### Stored data
•••

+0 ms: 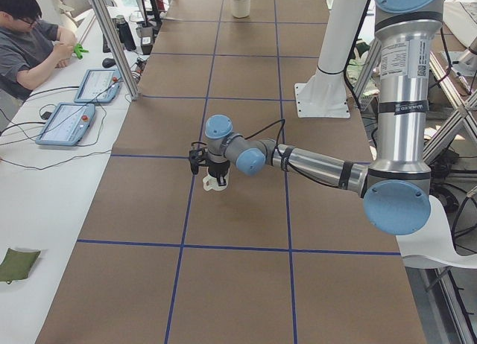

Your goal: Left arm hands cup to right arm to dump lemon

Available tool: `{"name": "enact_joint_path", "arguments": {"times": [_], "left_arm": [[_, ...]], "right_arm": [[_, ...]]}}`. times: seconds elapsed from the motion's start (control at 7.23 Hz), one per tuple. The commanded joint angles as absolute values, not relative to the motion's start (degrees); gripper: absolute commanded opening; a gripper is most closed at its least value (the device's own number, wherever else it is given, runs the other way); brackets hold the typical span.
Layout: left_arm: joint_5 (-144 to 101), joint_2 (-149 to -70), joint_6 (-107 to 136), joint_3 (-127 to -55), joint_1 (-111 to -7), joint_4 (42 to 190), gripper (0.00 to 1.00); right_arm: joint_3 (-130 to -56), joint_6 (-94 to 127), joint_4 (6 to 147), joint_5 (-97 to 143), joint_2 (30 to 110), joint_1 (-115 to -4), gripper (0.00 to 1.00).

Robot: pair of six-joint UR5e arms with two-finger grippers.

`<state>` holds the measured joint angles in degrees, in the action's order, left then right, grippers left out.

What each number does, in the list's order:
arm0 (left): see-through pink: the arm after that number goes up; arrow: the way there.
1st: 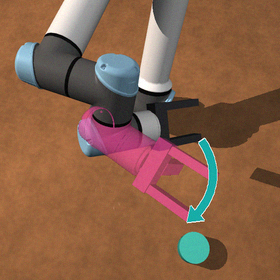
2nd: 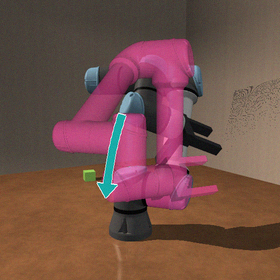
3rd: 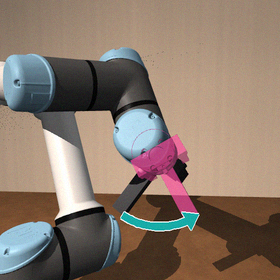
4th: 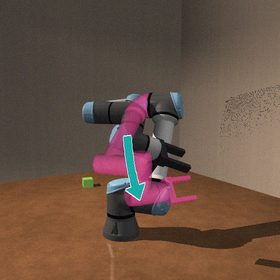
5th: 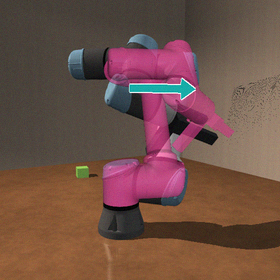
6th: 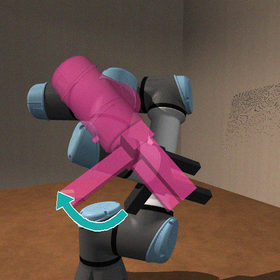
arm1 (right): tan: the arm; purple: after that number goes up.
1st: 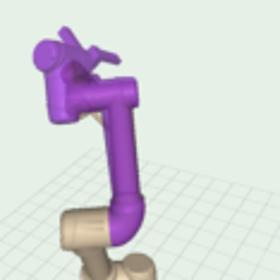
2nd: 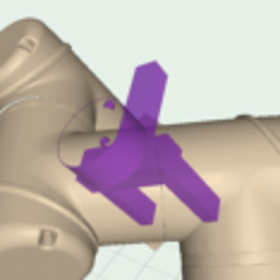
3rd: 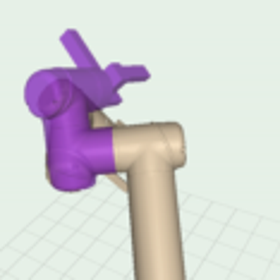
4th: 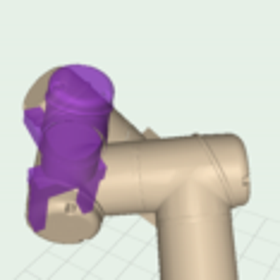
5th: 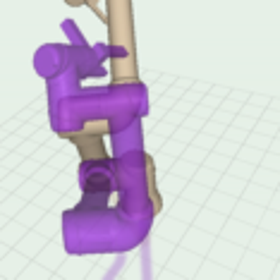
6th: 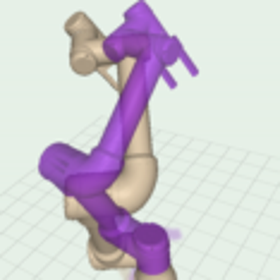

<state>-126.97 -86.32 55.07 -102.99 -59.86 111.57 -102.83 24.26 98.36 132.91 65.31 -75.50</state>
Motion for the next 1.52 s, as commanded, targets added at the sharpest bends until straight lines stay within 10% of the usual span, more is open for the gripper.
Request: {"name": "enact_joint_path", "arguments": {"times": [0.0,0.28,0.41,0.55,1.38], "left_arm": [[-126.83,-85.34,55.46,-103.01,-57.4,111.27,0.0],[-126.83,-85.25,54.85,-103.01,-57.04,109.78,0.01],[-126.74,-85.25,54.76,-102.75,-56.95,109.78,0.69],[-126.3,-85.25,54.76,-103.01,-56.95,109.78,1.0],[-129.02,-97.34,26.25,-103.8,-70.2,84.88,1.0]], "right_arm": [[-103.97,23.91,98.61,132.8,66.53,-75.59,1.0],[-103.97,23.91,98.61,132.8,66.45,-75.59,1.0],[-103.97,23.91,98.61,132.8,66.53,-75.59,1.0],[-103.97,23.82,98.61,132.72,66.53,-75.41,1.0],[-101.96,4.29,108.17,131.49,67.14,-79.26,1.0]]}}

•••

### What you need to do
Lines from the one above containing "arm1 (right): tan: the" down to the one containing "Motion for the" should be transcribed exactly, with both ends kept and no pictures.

### Result
arm1 (right): tan: the arm; purple: after that number goes up.
1st: 
2nd: 
3rd: 
4th: 
5th: 
6th: 

<state>-126.97 -86.32 55.07 -102.99 -59.86 111.57 -102.83 24.26 98.36 132.91 65.31 -75.50</state>
Motion for the next 1.52 s, as commanded, targets added at the sharpest bends until straight lines stay within 10% of the usual span, more is open for the gripper.

No further output remains for this exercise.